I grabbed a mirror and plopped down on my black wool desk chair to remove the lens. As I hunched over my desk, one of the secretaries came by, patted my shoulder and asked if I was okay. Her hand came away with raspberry tinted fibers just as the words “what in the world is all over your desk chair?” came out of her mouth. I turned my black-streaked face around and immediately saw my chair was covered from top to bottom with raspberry-colored angora fibers. I growled back that I was “okay kinda sorta” then very grudgingly slipped on a pair of spare eyeglasses I kept in a desk drawer, all the while wishing I had a spare set of clothes at work at well.

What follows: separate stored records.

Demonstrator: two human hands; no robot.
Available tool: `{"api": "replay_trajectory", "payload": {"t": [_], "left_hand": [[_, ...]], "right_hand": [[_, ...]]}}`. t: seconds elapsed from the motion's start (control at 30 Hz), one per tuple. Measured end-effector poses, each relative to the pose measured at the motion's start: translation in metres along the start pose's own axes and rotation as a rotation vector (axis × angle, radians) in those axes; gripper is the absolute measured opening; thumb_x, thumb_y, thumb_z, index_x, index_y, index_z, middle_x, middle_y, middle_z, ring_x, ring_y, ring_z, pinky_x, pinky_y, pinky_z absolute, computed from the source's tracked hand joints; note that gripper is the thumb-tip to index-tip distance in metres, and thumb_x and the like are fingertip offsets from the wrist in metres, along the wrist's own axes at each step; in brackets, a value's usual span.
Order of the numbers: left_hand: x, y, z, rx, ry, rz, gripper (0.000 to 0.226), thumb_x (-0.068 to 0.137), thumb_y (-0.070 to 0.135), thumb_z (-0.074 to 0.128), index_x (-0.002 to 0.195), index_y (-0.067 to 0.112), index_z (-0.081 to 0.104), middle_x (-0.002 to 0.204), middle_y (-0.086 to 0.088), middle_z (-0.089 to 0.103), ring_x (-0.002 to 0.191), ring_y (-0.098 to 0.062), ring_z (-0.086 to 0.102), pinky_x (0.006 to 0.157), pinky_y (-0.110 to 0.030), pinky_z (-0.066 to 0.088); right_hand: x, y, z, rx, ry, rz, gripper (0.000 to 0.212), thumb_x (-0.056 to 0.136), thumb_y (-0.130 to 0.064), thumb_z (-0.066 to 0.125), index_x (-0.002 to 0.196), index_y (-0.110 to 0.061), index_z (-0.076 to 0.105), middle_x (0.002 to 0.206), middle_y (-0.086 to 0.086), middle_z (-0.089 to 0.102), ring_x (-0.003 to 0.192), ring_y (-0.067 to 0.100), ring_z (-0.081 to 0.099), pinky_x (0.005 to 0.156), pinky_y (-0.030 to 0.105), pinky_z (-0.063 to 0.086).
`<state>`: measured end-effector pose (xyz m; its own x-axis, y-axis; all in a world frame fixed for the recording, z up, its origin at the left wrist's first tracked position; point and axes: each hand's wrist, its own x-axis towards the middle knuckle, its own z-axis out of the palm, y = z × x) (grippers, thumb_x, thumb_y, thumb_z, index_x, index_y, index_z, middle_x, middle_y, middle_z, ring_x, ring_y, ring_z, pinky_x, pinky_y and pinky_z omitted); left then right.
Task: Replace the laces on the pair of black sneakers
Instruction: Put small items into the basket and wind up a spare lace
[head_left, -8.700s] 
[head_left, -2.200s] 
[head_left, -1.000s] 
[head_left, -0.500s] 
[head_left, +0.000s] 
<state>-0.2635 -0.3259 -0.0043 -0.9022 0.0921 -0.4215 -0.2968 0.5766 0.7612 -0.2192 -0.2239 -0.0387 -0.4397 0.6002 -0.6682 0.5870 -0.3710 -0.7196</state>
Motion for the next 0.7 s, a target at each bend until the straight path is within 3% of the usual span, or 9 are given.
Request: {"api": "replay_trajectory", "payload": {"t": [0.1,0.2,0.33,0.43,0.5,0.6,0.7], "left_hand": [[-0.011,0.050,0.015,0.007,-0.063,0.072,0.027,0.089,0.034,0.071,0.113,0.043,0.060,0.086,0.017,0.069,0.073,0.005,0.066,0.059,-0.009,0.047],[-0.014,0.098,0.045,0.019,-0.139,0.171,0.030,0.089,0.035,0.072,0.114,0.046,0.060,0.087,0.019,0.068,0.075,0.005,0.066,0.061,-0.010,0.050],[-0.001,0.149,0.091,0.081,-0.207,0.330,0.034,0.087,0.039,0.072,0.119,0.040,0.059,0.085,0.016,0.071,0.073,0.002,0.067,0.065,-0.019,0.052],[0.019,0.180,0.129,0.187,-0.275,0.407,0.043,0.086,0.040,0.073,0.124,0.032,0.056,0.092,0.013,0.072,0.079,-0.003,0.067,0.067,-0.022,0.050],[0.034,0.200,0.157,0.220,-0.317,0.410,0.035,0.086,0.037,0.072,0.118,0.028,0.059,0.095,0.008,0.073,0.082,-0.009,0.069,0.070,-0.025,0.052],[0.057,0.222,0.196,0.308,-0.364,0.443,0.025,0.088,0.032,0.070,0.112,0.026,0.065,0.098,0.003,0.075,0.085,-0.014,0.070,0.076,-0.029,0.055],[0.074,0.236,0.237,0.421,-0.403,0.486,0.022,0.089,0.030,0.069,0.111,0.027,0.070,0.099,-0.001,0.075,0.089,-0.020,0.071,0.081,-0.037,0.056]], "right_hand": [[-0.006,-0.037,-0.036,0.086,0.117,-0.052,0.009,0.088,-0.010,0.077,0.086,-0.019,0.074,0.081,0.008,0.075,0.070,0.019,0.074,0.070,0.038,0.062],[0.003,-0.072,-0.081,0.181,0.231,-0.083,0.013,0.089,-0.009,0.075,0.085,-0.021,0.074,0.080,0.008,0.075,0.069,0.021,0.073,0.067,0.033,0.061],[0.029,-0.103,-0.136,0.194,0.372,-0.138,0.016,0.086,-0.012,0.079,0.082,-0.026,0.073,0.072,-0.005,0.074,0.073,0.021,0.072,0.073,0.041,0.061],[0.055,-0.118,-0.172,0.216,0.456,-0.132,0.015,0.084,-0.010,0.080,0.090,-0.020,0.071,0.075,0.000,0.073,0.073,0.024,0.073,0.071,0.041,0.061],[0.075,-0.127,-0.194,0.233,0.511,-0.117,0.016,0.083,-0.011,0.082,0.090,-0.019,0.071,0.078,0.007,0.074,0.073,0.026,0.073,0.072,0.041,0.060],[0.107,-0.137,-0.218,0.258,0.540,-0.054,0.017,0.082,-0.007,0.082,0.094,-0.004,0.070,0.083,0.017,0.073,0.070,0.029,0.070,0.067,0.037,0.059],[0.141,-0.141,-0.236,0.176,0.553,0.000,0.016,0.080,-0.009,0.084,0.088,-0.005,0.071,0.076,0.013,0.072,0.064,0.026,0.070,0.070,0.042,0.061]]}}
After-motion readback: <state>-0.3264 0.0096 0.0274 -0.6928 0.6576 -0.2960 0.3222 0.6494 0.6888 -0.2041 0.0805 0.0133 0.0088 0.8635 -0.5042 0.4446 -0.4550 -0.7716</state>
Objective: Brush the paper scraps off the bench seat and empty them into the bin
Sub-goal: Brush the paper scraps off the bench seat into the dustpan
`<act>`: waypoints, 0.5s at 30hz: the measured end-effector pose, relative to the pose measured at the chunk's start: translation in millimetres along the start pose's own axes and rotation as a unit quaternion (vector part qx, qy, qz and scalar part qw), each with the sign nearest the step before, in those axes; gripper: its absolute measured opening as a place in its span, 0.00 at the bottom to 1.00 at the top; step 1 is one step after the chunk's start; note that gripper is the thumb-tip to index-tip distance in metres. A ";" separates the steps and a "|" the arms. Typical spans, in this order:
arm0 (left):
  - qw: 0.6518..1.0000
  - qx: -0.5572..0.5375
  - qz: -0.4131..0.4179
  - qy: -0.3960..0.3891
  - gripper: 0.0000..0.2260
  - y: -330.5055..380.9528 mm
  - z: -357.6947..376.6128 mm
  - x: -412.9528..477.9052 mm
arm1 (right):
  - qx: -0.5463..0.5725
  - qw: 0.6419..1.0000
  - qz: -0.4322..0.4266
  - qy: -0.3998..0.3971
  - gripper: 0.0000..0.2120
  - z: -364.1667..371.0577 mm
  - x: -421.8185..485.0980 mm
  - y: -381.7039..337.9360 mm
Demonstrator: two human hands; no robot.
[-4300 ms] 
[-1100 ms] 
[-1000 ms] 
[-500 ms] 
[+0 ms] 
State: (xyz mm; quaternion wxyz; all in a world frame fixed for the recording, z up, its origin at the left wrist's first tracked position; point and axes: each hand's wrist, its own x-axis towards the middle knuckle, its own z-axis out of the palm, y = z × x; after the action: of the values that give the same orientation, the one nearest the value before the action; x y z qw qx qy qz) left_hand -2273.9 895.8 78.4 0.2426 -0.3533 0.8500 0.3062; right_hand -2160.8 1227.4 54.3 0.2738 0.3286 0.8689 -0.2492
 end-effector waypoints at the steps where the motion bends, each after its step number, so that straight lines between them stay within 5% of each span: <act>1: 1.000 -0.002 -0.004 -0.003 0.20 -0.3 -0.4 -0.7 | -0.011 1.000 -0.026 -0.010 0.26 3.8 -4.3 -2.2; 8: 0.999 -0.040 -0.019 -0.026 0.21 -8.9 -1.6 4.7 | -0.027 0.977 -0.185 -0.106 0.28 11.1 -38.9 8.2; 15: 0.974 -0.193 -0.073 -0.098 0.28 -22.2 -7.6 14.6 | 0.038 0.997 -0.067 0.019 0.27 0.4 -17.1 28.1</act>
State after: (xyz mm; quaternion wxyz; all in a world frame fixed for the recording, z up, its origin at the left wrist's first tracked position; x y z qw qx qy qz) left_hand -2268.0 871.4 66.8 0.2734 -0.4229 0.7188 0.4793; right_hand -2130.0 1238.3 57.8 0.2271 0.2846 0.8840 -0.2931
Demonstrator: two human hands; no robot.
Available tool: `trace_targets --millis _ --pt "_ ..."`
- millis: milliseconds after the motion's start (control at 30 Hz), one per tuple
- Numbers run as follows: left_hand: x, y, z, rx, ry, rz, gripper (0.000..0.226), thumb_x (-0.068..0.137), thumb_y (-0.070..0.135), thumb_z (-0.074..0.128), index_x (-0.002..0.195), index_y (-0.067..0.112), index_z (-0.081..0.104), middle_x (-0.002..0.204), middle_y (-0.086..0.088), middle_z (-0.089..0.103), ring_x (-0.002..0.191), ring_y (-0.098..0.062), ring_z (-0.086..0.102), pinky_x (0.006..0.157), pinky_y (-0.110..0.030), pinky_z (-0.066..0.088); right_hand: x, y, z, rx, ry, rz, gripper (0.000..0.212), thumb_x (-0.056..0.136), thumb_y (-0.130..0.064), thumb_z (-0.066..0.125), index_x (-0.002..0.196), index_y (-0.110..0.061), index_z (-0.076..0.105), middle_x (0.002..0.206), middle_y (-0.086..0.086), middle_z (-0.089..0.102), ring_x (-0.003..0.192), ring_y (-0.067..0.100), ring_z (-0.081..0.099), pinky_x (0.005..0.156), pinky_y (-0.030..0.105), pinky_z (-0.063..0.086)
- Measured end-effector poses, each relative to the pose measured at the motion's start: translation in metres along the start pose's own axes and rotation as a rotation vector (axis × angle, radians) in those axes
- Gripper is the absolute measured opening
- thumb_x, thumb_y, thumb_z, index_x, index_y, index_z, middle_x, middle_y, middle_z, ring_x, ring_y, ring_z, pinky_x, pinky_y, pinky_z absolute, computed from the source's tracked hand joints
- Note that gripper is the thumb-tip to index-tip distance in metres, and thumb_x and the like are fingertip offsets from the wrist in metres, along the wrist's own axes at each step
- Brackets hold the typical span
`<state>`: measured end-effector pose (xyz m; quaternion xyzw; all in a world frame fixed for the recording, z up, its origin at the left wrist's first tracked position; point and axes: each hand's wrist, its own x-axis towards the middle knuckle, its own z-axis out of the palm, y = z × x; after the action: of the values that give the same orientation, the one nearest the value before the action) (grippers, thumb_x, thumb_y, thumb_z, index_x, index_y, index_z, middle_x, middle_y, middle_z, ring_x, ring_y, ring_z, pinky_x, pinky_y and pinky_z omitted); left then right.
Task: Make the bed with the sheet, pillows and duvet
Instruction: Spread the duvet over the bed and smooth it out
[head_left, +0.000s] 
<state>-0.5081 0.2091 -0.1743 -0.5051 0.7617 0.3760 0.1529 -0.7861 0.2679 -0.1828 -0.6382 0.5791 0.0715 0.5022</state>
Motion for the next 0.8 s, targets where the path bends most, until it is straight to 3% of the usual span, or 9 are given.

I finished off the last sticky squares of the lint roller and cast it aside and I knew I had to now resort to my scotch tape dispenser on my desk as I scrambled to just deal with the fibers which seemed to float and dance around me, in a kind of raspberry aura as I walked down the hall.

It was certainly one long day and one of the most-miserable I have ever spent at work. I couldn’t wait to get home and shed the sweater and rid myself of the pinky-red halo that seemed to envelop me all Valentine’s Day long. I removed the sweater and said “here” and handed it over and proceeded to tell my tale of woe. Mom said “well, maybe I’ll just keep it for special occasions, do you think?”

I know for a fact that sweater never saw the light of day again.

Warm and fuzzy moments – sharin’ the love by sharin’ a sweater would’ve been an idea better left on paper … that time anyway.